Pues ahora que se han formado el escenario, imaginen que la gente que entra en su fábrica se dedica a mirar en silencio cada vez que sus empleados hacen algo bien o con maestría; pero que en cuanto algo no les sale bien, empiezan a abuchearles, a insultarlos y a decirles que son unos inútiles y unos mantas, lo cual usted sabe que puede reducir severamente el rendimiento de sus empleados. ¿No lo verá entonces como un perjuicio? ¿No deseará entonces cerrar el acceso al público para que sus empleados puedan trabajar en paz y rendir como pueden sin tener a una masa comiéndoles la moral? ¿No clamará usted que ofrece entradas para que la gente pueda entrar en su fábrica a ver en vivo cómo se trabaja y no a que hagan polvo la moral de sus trabajadores? Exactamente lo mismo sería lo lógico en un equipo deportivo.
Además del símil, el argumento del derecho a pitar por comprar la entrada tampoco se sostiene ante un hecho básico de los derechos. Ese es que no se obtienen por dinero: se obtienen mediante el ejercicio del deber correspondiente.
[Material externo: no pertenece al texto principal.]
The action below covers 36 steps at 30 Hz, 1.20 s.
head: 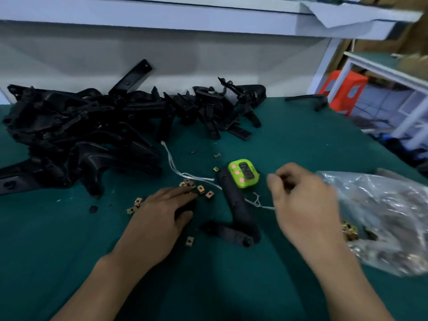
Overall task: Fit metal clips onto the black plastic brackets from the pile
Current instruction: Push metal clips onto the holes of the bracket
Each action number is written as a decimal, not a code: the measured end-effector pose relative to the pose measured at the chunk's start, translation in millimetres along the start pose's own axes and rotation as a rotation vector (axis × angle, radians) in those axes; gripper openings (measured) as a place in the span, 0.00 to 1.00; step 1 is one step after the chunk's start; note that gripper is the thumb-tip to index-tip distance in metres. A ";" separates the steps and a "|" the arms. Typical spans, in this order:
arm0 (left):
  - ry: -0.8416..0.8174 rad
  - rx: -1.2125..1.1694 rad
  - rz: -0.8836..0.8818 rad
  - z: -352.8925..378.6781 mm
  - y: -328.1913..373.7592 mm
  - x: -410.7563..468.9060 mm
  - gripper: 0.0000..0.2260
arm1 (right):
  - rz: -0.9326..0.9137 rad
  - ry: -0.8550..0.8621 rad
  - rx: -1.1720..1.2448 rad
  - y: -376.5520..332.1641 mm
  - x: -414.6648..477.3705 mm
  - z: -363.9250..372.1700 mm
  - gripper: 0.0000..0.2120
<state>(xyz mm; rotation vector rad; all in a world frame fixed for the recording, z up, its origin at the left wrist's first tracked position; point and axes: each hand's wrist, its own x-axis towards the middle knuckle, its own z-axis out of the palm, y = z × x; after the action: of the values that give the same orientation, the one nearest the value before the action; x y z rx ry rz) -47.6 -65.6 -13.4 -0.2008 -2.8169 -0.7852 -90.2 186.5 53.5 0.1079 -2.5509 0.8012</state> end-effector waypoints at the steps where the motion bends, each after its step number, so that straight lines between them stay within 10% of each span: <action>1: 0.011 0.018 0.008 0.8 -0.1 -0.1 0.17 | 0.017 0.033 -0.050 10.8 -3.6 -15.1 0.08; 9: 0.062 -0.025 -0.036 4.6 8.8 1.1 0.23 | 0.395 -0.401 -0.540 78.6 -3.6 -81.7 0.10; 13: 0.081 -0.039 -0.071 4.2 7.6 -1.4 0.23 | 0.241 -0.299 -0.593 59.6 -10.3 -88.7 0.07; 18: 0.102 -0.049 -0.134 1.5 6.5 -1.1 0.21 | 0.014 -0.445 -0.014 12.1 -9.2 -40.3 0.18; 25: 0.088 -0.051 -0.191 -0.5 3.5 -3.9 0.21 | 0.099 -0.608 -0.474 57.2 17.2 -8.4 0.29; 30: 0.091 -0.023 -0.186 3.4 1.1 -1.3 0.20 | 0.018 -0.545 -0.601 33.2 19.6 -4.1 0.08; 36: 0.095 -0.016 -0.186 3.5 -2.2 0.3 0.20 | -0.137 -0.575 -0.477 16.2 20.9 14.4 0.12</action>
<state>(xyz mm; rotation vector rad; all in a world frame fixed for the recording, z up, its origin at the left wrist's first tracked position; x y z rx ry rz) -48.8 -65.6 -17.4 0.0952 -2.7679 -0.8325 -118.1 193.1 44.0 0.4022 -3.1490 0.0895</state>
Es mediante el ejercicio de un deber como usted certifica que merece y debe recibir el derecho. Igual que por medio del deber de respetar la ley uno gana el derecho a la libertad y si no respeta el primero, pierde el segundo al ser encarcelado. La entrada no compra más que el poder estar presente en el pabellón para ver el juego en directo. El derecho a la pitada se obtiene ejerciendo el deber de animación. Si usted quiere poder abuchear a sus jugadores y decirles lo inútiles que le parecen cuando las cosas van mal, antes tiene que haber mostrado su disposición a mostrarles su apoyo animando y a premiar sus aciertos con aplausos cuando las cosas van bien o, simplemente, no van mal. Si es el jefe de esa empresa imaginaria y le dicen que los que hoy han abucheado a sus trabajadores, han estado jaleándoles cuando hacían las cosas bien y ayudaron en los buenos momentos, ya no estará tan cabreado por el comportamiento del público y en vez de verlos como unos saboteadores sin respeto, los verá como unos clientes honestos que están dispuestos a no entorpecer su negocio y si ahora muestran su descontento es porque tienen motivos.
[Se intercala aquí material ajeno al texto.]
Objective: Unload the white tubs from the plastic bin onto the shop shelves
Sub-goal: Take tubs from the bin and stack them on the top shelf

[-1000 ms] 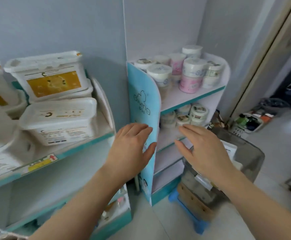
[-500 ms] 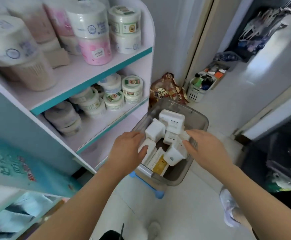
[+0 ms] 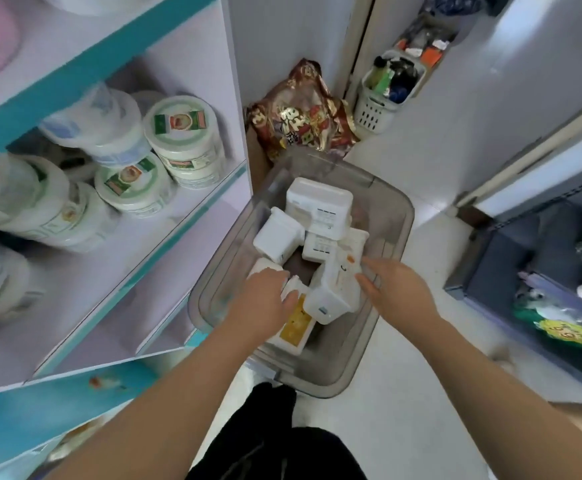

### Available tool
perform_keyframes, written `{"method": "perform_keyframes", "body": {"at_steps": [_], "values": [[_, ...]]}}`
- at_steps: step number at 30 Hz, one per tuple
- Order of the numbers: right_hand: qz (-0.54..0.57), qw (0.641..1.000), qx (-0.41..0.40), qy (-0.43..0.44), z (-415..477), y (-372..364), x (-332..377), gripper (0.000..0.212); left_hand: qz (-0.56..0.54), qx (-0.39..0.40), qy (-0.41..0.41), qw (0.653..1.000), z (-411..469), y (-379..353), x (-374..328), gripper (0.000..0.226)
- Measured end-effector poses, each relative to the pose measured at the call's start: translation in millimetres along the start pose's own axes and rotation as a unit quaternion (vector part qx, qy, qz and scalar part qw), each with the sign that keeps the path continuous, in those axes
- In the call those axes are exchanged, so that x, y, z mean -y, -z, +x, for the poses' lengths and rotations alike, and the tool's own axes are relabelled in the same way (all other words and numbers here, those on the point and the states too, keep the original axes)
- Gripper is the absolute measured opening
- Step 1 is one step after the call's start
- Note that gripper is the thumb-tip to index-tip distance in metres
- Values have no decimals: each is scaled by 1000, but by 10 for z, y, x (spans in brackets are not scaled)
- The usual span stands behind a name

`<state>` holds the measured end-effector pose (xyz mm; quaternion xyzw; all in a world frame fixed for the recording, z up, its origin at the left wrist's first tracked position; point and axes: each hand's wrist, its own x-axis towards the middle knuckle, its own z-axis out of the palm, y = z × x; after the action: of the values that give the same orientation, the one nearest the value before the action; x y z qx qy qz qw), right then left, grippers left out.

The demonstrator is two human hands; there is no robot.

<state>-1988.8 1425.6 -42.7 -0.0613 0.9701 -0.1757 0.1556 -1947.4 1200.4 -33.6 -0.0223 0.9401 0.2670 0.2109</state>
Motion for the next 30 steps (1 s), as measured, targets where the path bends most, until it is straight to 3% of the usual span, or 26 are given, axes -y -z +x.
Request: {"method": "perform_keyframes", "body": {"at_steps": [7, 15, 22, 27, 30], "values": [[-8, 998, 59, -22, 549, -269, -316, 40, -70, 77, 32, 994, 613, -558, -53, 45], [-79, 986, 144, 34, 1078, -481, -639, 36, -136, 115, 115, 977, 1068, -1128, -89, 39], [-103, 973, 192, 76, 1213, -509, -677, 38, -225, 49, 231, 945, 1123, -1241, -99, 30], [-96, 965, 215, 113, 1320, -568, -675, 40, -181, -25, 288, 940, 922, -1126, 174, 33], [-94, 949, 272, 132, 1339, -686, -621, 50, -202, -47, 315, 926, 779, -1121, 300, 32]]}}
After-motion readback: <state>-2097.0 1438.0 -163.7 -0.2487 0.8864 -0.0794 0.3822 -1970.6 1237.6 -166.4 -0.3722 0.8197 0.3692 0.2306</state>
Pero tal como en un pabellón entran también aficionados del equipo rival y además no hay nada al respecto escrito en las entradas, el deber de animar no es obligatorio con la entrada. Si los que entran en esa empresa observan en silencio, el presidente estará satisfecho con los ingresos y no se molestará porque no se apoye.
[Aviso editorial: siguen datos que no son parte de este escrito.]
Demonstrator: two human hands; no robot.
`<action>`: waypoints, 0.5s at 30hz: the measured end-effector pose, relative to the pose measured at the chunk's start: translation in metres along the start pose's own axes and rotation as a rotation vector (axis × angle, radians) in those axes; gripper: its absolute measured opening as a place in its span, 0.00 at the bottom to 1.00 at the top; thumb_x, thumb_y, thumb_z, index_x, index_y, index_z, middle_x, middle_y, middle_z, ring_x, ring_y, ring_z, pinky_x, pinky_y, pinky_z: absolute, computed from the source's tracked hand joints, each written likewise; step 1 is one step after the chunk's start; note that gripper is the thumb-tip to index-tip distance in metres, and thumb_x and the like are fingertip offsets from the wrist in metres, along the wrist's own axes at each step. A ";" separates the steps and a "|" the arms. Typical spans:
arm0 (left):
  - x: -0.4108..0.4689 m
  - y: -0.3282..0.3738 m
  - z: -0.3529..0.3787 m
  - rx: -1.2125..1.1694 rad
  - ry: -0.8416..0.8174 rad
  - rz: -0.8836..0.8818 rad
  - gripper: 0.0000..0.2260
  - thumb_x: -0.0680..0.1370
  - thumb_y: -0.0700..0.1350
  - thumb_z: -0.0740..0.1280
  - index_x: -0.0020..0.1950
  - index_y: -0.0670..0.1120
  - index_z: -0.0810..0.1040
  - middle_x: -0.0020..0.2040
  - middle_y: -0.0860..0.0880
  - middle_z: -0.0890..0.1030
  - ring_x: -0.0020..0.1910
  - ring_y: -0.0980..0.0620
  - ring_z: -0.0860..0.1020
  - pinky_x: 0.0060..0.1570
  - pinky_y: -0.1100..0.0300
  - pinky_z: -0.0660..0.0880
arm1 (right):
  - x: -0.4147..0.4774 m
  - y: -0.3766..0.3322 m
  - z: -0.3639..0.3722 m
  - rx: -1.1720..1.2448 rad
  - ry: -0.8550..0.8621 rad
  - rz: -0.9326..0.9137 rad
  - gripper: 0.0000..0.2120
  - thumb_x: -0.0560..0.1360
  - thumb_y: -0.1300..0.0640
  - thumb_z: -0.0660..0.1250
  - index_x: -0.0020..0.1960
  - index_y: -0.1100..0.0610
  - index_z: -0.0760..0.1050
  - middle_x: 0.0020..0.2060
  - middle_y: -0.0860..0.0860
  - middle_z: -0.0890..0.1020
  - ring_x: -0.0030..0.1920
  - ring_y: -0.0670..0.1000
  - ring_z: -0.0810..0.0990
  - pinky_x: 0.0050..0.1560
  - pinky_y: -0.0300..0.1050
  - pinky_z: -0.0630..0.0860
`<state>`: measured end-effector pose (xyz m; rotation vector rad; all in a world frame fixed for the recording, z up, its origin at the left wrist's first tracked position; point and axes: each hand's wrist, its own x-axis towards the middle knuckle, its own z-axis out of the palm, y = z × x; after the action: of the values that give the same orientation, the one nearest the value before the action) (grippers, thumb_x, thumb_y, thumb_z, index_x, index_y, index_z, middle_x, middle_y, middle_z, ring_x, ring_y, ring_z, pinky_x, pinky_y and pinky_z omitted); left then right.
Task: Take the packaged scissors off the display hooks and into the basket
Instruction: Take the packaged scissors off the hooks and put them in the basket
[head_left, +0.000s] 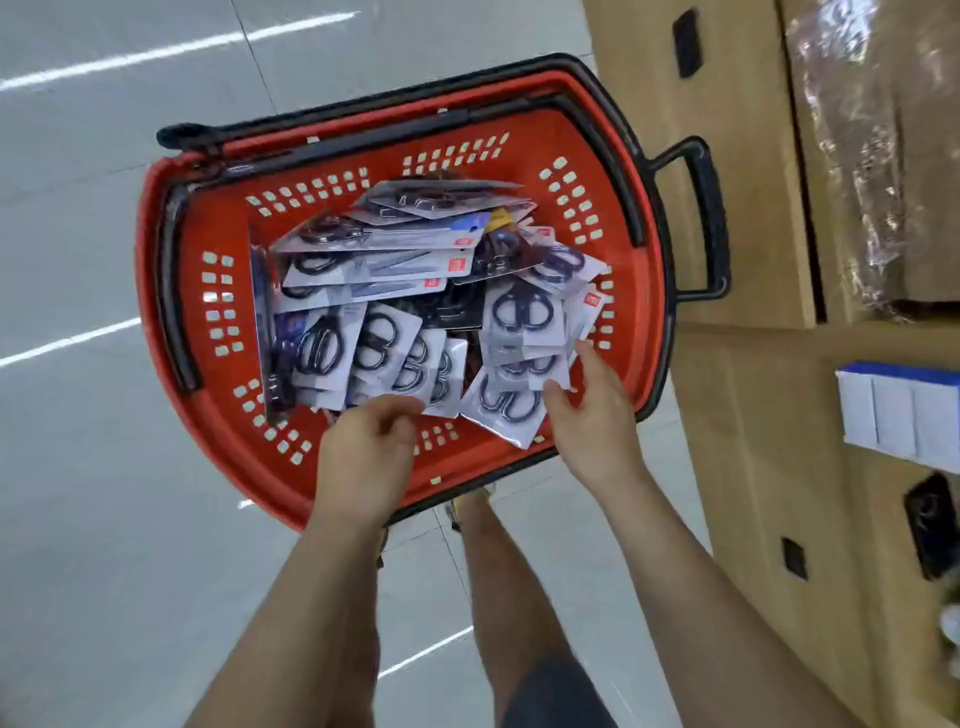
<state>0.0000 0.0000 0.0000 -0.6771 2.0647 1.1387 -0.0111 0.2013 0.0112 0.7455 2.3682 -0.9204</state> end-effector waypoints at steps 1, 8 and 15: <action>0.007 0.004 0.012 0.000 -0.003 0.012 0.12 0.79 0.39 0.62 0.53 0.50 0.84 0.33 0.55 0.81 0.30 0.59 0.75 0.35 0.61 0.68 | 0.012 0.004 0.002 0.064 0.014 0.025 0.27 0.80 0.58 0.64 0.77 0.57 0.61 0.68 0.50 0.72 0.71 0.52 0.69 0.61 0.32 0.60; 0.060 0.062 0.086 -0.070 -0.160 -0.074 0.21 0.81 0.57 0.60 0.63 0.42 0.74 0.57 0.43 0.81 0.59 0.41 0.78 0.57 0.50 0.73 | 0.060 0.020 0.011 0.214 -0.063 0.146 0.35 0.76 0.57 0.72 0.78 0.52 0.59 0.69 0.50 0.75 0.68 0.51 0.74 0.67 0.48 0.73; 0.076 0.086 0.085 -0.518 -0.143 -0.368 0.09 0.76 0.48 0.72 0.52 0.45 0.81 0.49 0.46 0.85 0.46 0.47 0.84 0.48 0.56 0.80 | 0.054 0.023 0.000 0.532 -0.109 0.206 0.26 0.74 0.60 0.73 0.71 0.50 0.71 0.62 0.47 0.81 0.62 0.47 0.80 0.66 0.51 0.76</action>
<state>-0.0831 0.1070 -0.0464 -1.1311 1.4464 1.4573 -0.0362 0.2322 -0.0319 1.0814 1.9166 -1.4762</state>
Así pues, cuando un aficionado compra una entrada, compra la posibilidad de ver el partido en vivo en el pabellón, nada más. No recibe la obligación de animar y aplaudir al equipo. Mas si desea mostrar su descontento cuando las cosas vayan mal, ha de ganarse el derecho a ello por medio del deber de mostrar su apoyo y su satisfacción cuando las cosas van bien. Lo que no es aceptable es mirar como una estatua en los buenos momentos y convertirse en una bocina insultante cuando las cosas van mal.